Problem description: Except for images, print the whole listing verbatim.

====================

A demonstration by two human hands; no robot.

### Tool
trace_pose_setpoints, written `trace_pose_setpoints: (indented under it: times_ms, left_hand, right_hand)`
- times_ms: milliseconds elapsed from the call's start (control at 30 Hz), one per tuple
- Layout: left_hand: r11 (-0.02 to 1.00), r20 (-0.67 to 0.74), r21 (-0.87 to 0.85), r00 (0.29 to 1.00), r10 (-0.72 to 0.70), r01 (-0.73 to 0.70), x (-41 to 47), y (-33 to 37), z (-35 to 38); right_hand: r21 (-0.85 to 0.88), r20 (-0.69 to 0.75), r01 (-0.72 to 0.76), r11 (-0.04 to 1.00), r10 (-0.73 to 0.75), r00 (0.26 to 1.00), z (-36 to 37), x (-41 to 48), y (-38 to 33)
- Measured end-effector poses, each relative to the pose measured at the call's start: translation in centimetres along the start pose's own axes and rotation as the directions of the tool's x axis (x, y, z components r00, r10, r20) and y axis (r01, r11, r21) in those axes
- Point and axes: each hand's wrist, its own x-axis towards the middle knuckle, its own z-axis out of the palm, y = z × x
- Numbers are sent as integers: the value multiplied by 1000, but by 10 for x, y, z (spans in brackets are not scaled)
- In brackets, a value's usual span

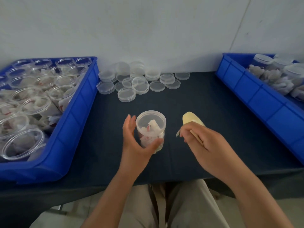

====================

Solution to the exercise:
A demonstration by two human hands; no robot.

### Tool
trace_pose_setpoints, written `trace_pose_setpoints: (indented under it: times_ms, left_hand, right_hand)`
- times_ms: milliseconds elapsed from the call's start (control at 30 Hz), one per tuple
- Layout: left_hand: r11 (-0.02 to 1.00), r20 (-0.67 to 0.74), r21 (-0.87 to 0.85), r00 (0.29 to 1.00), r10 (-0.72 to 0.70), r01 (-0.73 to 0.70), x (-41 to 47), y (-33 to 37), z (-35 to 38); right_hand: r21 (-0.85 to 0.88), r20 (-0.69 to 0.75), r01 (-0.72 to 0.76), r11 (-0.04 to 1.00), r10 (-0.73 to 0.75), r00 (0.26 to 1.00), z (-36 to 37), x (-41 to 48), y (-38 to 33)
- Measured end-effector poses, each relative to the pose measured at the call's start: translation in centimetres along the start pose's own axes and rotation as the directions of the tool's x axis (x, y, z components r00, r10, r20) and y axis (r01, r11, r21) in those axes
- Point and axes: each hand's wrist, its own x-axis towards the middle knuckle, its own z-axis out of the palm, y = z × x
- Numbers are sent as integers: the value multiplied by 1000, but by 10 for x, y, z (spans in brackets are not scaled)
- In brackets, a value's usual span

For this exercise, nothing more remains to be given.